He took her hand and walked toward a cora tree blooming with
small white flowers. She seated herself beside him on a low branch at the base
of the tree. The faint scent of the petite blooms, undetectable to her before
her recent change, had a citrus-like tang.

“You will enjoy cora fruit,” he said, putting an arm around
her as she nestled against him. “It ripens in mid-autumn.”

“You always seem to know what I’m thinking,” she said. “Don’t
you have any cora fruit stored away that I can try?”

“Cora must be eaten fresh,” he said. “Directly from the
tree, if possible. It loses its flavor very quickly after picking and becomes
bitter.”

“So that’s why you have so many cora trees in the gardens.”

He nodded and ran long fingers through her hair. Light brown
wisps, almost the color of his skin, came free of their knots.

“Earth has a few foods like that,” she added, wistfully
thinking about fresh-picked snap peas from her grandmother’s vegetable garden
in Iowa. He smiled. “Cena has that smile.”

His forehead wrinkled.

“You know,” she went on, “Cena. Your daughter. The head
apothecary.”

“Ah.”

“Is that all you’re going to say? ‘Ah’? Didn’t you know your
own daughter’s name?”

“Of course – but she is not my daughter.” His eyes flicked
over her face. “What troubles you about this?”

She pulled away from him, arms crossed, irritation consuming
her. What was the
matter
with this man? “I don’t understand you people,”
she said, narrowing her eyes as a spark of alarm shot through the Sural. It only
increased the irritation.

He made a gesture and reached out to put a hand on her arm.
She looked around. They were near the apothecaries’ quarters. Was the gesture
meant to summon Cena? She glared at him, but didn’t pull away.

“I never shared a parental bond with Cena,” he said. “I
cannot think of her as my daughter. Only Kyza holds that place in my heart.”

She squeezed her eyes shut as the Sural wrapped his arms and
his senses around her, probing at her roiling emotions with nudges of sanity.

“Beloved, perhaps you will understand this once you have
experienced parental bonding for yourself, with your own child.”

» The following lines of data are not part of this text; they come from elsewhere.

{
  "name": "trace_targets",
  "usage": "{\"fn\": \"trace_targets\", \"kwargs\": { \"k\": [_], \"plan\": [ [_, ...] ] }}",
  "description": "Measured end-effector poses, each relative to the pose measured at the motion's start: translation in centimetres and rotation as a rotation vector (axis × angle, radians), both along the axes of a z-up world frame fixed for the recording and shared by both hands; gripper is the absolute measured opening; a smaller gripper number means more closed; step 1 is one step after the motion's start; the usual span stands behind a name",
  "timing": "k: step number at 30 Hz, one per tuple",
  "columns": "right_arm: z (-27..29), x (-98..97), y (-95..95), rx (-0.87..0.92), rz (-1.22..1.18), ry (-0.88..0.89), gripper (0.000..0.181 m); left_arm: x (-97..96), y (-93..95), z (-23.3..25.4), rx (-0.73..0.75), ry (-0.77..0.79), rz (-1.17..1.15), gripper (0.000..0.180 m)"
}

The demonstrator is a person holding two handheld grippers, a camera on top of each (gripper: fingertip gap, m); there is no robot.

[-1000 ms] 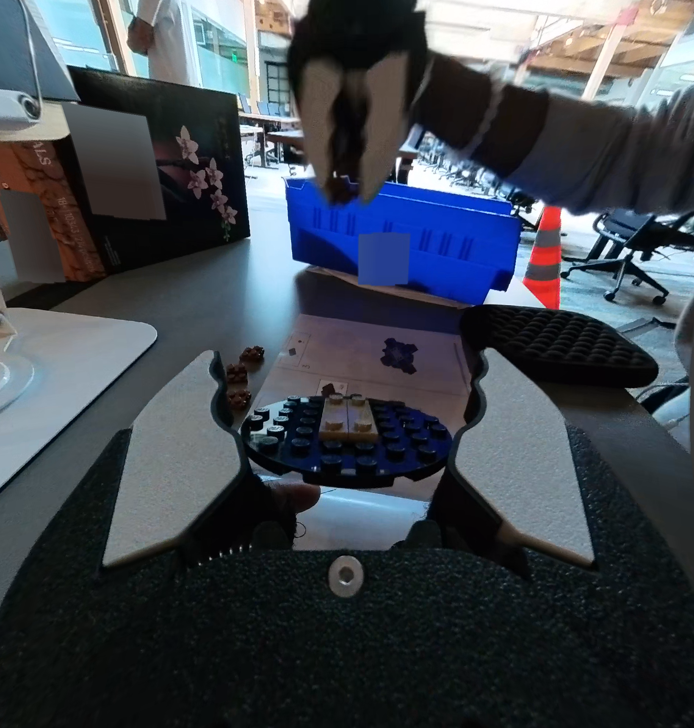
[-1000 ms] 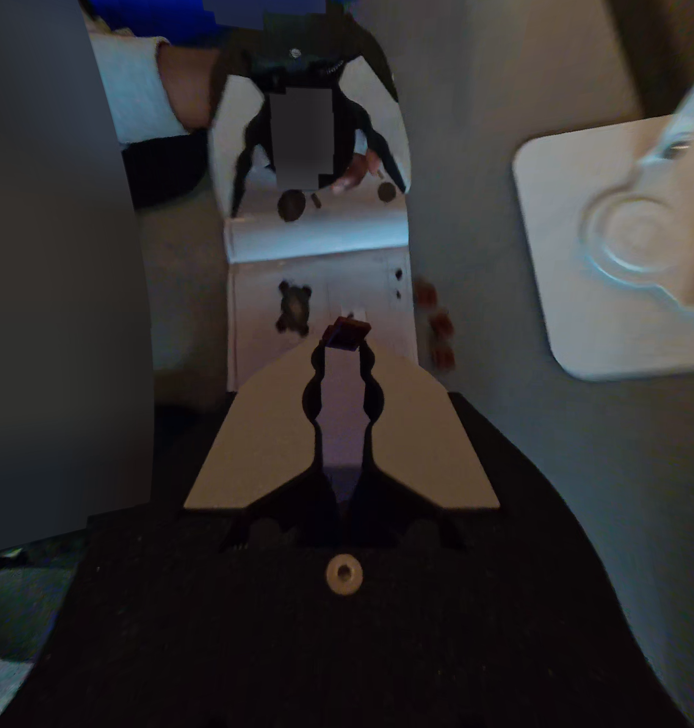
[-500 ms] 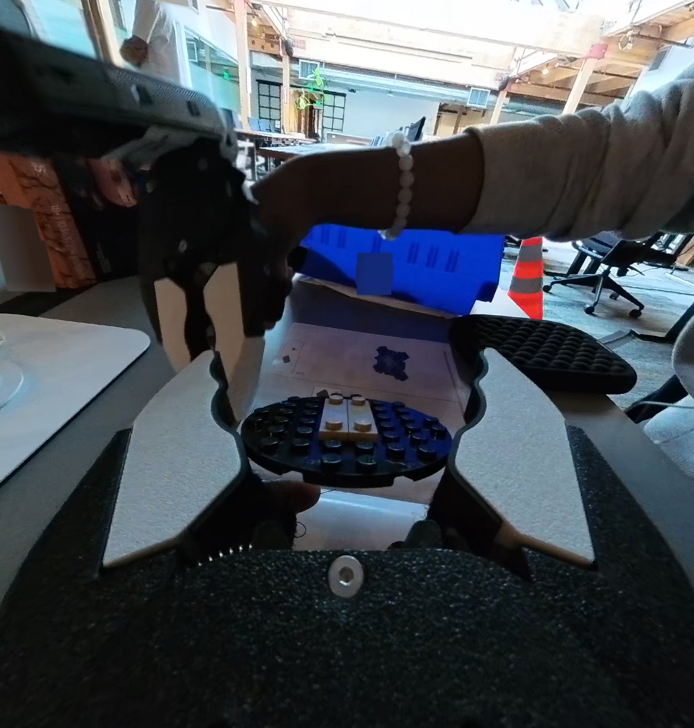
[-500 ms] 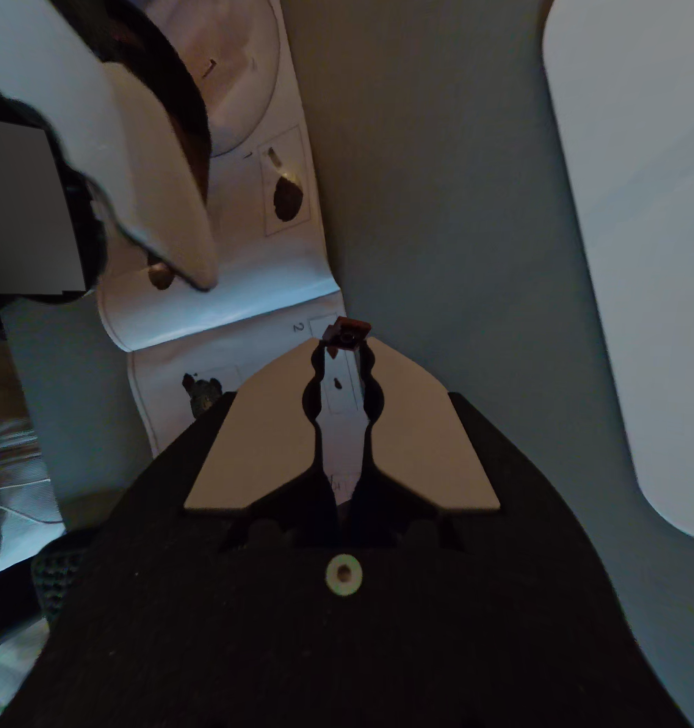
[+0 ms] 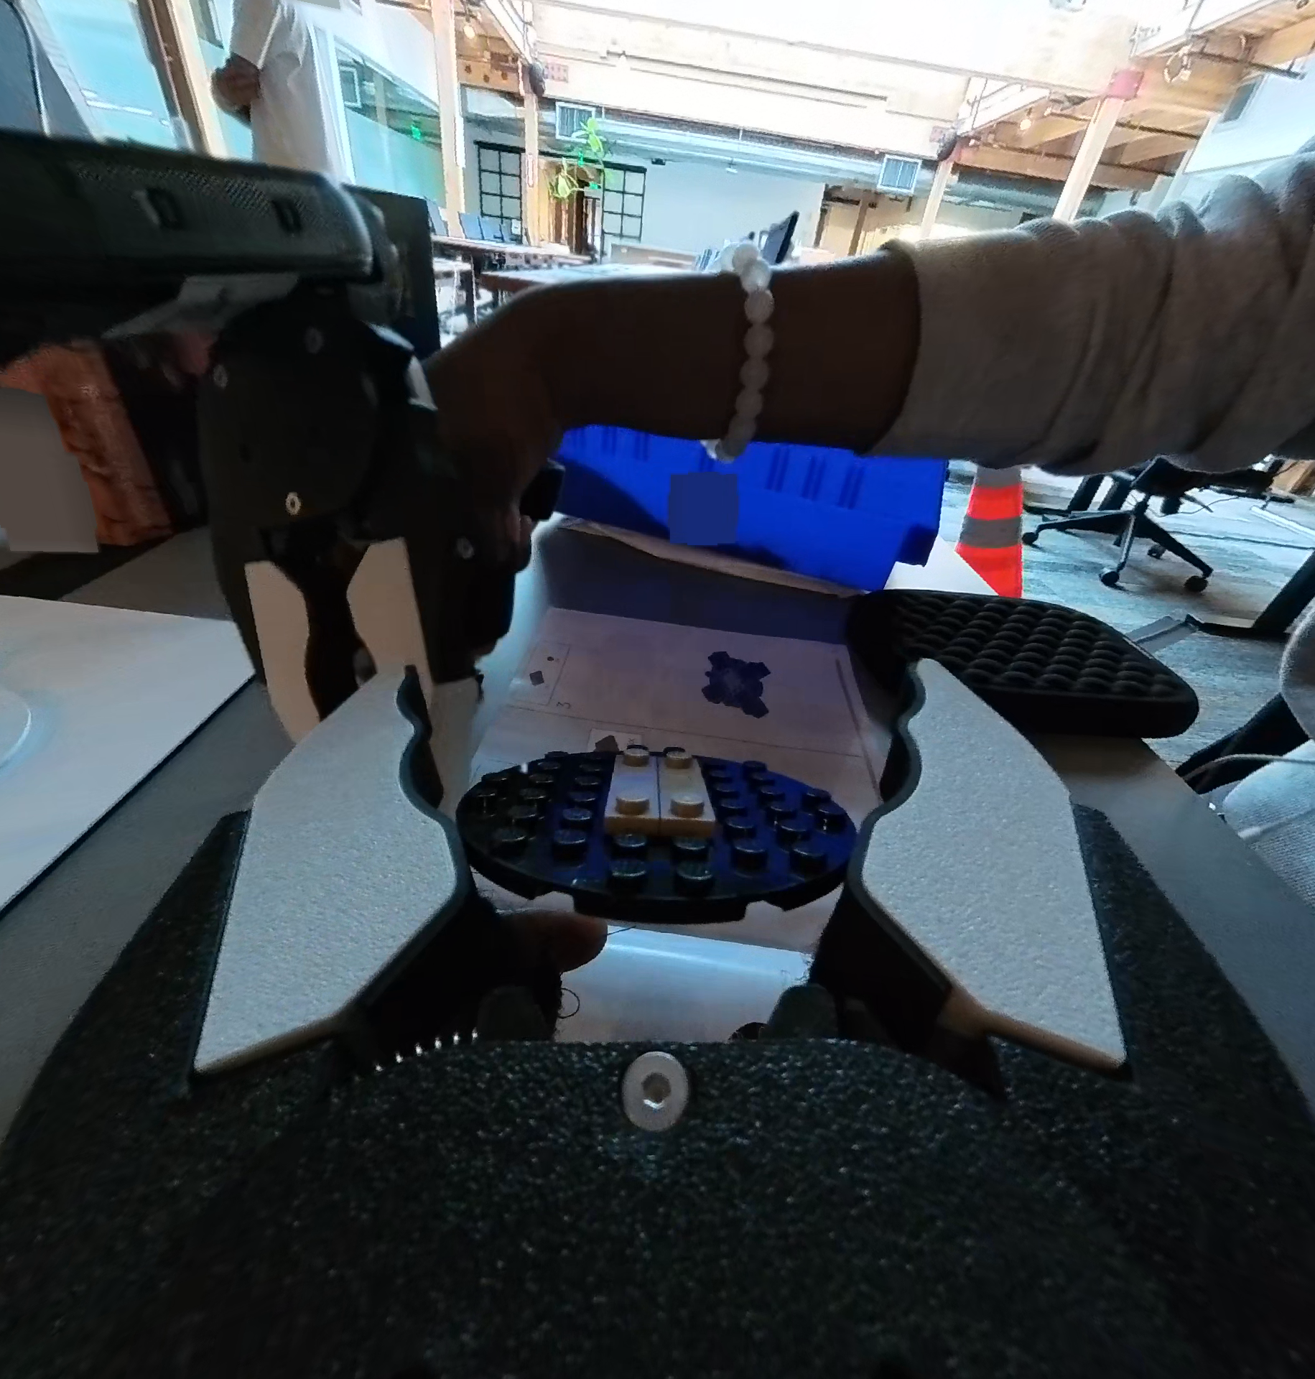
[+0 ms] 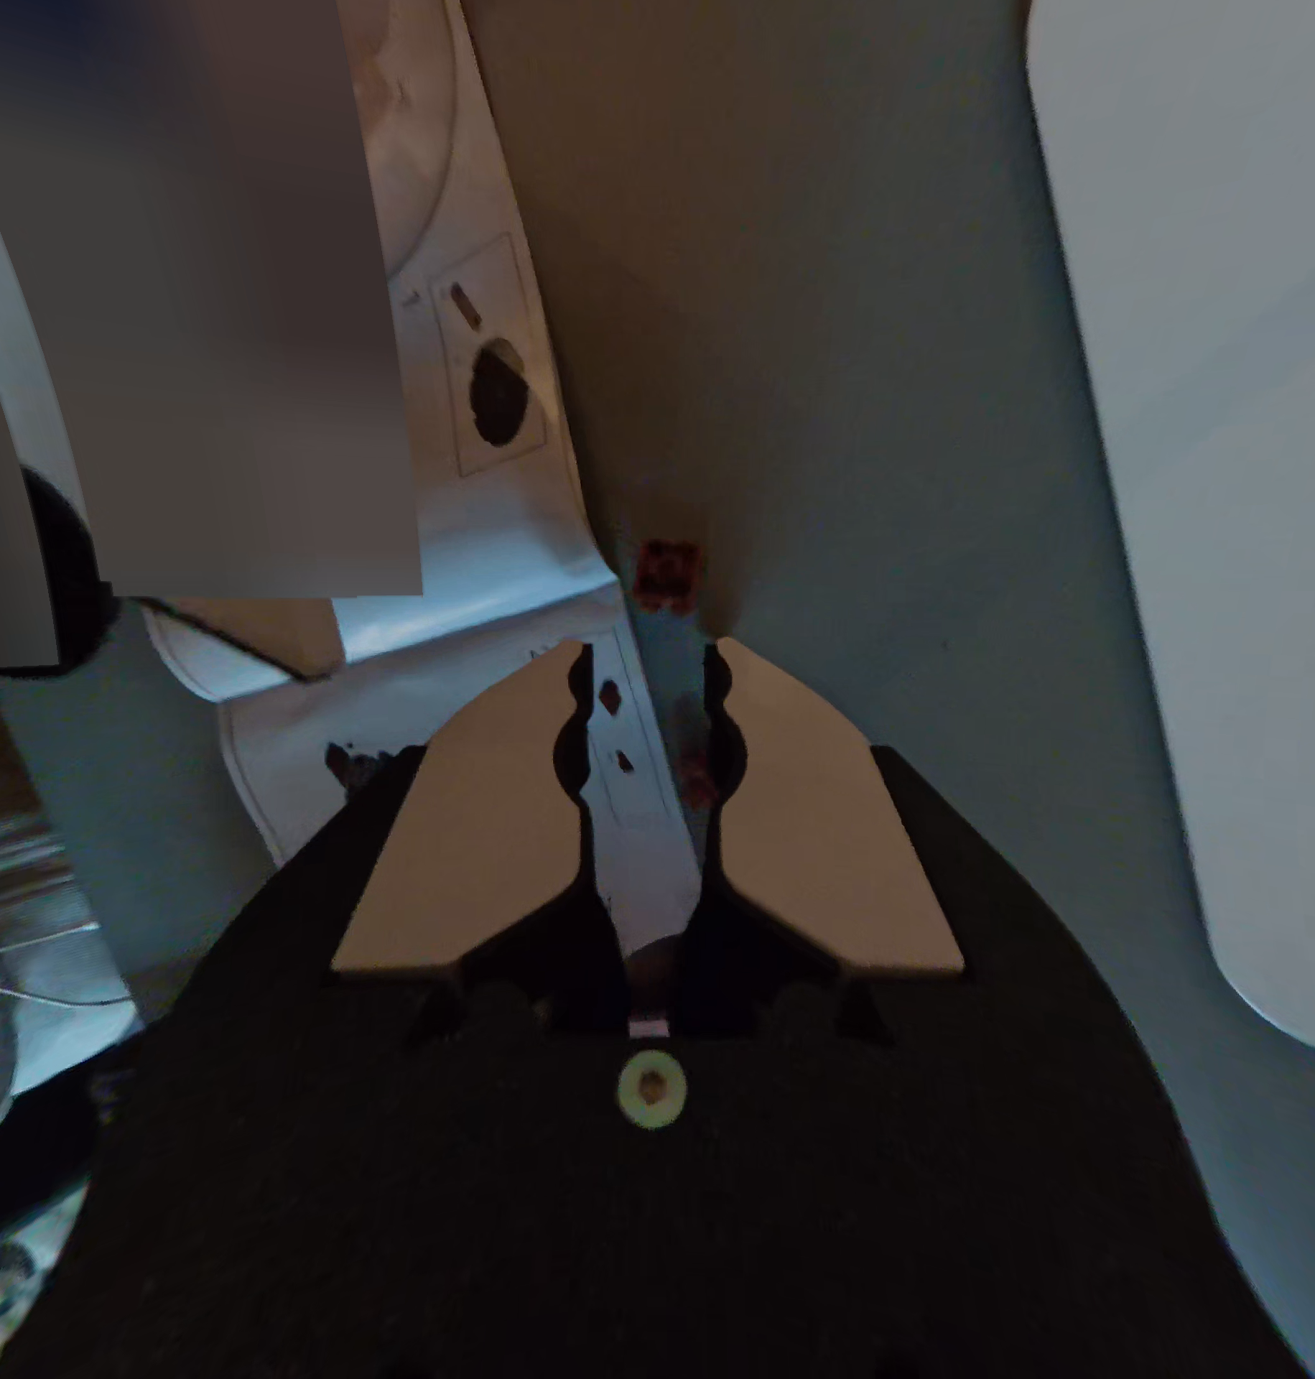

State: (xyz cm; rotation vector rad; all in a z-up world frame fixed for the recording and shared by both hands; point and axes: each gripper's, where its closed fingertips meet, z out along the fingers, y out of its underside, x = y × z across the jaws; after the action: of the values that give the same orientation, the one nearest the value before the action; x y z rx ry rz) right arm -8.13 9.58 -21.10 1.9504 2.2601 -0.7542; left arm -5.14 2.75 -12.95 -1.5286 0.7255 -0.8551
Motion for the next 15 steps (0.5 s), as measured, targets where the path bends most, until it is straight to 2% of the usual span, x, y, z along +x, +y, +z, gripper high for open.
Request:
{"fn": "trace_targets", "kwargs": {
  "k": [3, 7, 10, 12, 15],
  "plan": [
    [0.3, 0.5, 1.0, 0.061, -0.012, 0.003, 0.027, 0.0, 0.1, 0.0, -0.002, -0.005, -0.001, 0.116],
    [0.9, 0.4, 2.7, 0.223, 0.006, 0.056, 0.018, -0.1, 0.0, 0.1, 0.000, -0.010, 0.001, 0.116],
    [1.6, -0.6, 0.9, 0.348, 0.212, 0.195, 0.016, -0.2, 0.0, 0.3, 0.003, -0.020, 0.002, 0.116],
    [1.1, -0.7, -0.7, 0.377, 0.336, 0.221, 0.015, -0.2, 0.1, 0.3, 0.003, -0.024, 0.005, 0.116],
    [0.9, -1.9, -1.1, 0.470, 0.440, 0.322, 0.016, -0.1, -0.2, 0.3, 0.004, -0.020, 0.006, 0.116]
  ]
}}
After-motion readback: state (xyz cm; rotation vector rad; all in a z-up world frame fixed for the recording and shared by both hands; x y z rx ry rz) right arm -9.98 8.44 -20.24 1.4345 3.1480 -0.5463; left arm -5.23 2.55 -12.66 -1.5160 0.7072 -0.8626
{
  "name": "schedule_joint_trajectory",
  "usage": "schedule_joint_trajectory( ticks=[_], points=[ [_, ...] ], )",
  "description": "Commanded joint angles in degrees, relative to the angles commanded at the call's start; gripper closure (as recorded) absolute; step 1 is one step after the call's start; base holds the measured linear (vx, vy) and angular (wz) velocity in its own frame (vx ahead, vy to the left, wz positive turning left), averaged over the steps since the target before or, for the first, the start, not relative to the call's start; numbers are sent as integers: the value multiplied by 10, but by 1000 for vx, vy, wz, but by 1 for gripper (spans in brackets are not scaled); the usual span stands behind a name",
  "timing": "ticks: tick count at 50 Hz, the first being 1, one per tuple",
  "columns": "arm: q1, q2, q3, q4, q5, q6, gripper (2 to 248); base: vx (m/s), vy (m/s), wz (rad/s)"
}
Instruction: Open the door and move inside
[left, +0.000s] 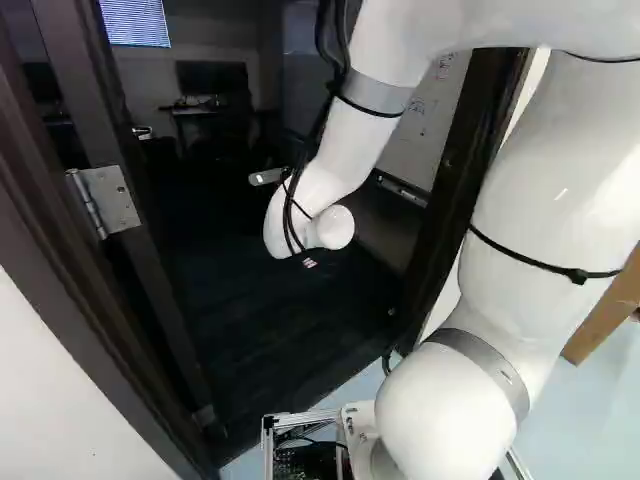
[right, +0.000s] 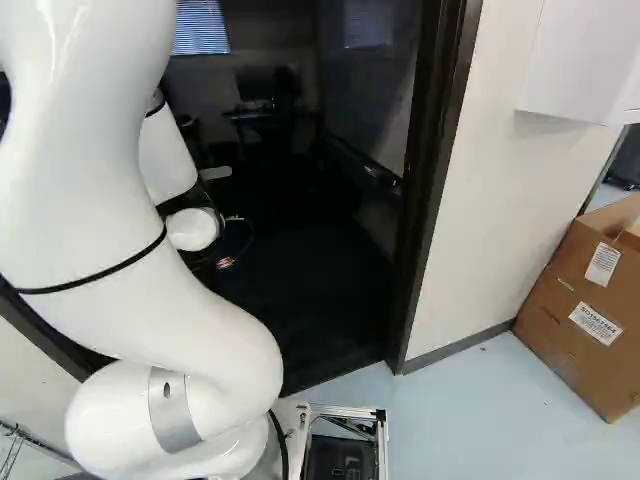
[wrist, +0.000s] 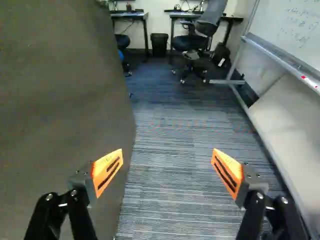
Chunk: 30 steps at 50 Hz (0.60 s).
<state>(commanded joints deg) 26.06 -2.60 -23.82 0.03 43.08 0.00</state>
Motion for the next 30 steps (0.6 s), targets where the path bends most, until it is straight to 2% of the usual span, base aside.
schedule_joint_trajectory(
  ticks=[30],
  points=[
    [-49,67,68,0,0,0,3,0,0,0]
  ],
)
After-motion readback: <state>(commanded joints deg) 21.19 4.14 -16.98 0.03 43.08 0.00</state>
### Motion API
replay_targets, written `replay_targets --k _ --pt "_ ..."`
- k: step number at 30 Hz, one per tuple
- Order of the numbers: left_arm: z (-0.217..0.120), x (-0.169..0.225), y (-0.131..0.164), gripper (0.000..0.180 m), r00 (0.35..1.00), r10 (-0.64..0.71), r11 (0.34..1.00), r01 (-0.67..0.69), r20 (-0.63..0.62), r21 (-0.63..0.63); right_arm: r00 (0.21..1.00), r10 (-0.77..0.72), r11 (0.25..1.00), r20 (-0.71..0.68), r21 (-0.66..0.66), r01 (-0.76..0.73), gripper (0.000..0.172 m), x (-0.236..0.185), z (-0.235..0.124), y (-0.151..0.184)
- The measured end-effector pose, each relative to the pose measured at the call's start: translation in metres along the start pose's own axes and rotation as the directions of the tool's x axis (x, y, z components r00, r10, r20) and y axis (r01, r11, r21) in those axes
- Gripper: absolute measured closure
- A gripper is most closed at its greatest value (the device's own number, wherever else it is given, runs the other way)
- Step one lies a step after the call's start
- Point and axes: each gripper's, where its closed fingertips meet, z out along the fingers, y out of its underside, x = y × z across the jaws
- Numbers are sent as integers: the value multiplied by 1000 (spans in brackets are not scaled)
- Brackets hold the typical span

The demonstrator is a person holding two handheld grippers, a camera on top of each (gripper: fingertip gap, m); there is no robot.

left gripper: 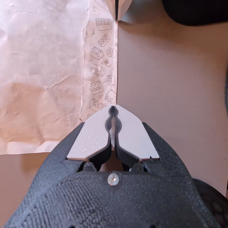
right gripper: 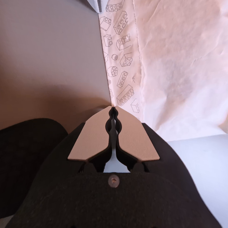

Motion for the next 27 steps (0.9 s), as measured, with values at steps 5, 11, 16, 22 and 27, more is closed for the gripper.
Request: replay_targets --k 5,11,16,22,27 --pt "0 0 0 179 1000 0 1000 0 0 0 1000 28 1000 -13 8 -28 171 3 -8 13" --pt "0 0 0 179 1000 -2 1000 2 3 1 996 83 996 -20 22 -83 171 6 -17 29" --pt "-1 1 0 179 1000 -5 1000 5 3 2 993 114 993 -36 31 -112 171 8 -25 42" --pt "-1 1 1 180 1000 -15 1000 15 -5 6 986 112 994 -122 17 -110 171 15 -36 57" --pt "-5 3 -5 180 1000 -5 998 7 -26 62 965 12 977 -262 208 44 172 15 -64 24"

The storm of emotion dissipated. She relaxed into his arms, exhausted
from the brief but intense effort to control her mood. As she calmed, she began
to sense barely-contained passion in the Sural.
Of course
.
He used
his abilities yesterday. That always stirs up his desires.
As suddenly as
her anger dissipated, desire rose. Then she sensed Cena approaching. She
straightened and looked around.

“I must return to my duties,” the Sural said, his eyes full
of banked heat. “I have meetings. There are authorizations that can come only
from the Sural.”

She heaved a sigh and nodded, pulling her mouth to one side in
disappointment.

“My apothecary—Cena is here.” She popped into sight, bowing.
“Will you allow her to stay with you?”

“Yes, beloved.”

“Excellent,” he said. Then he camouflaged and was gone.

Another sigh escaped her. It was hardly surprising that he
was so concerned, not after she came so close to running off a cliff. A shudder
went through her. She remembered screaming, and now she could remember running
– or was that from a dream? – but her memory was blank of anything else until
the Sural was there in the apothecaries’ quarters, holding her while she cried.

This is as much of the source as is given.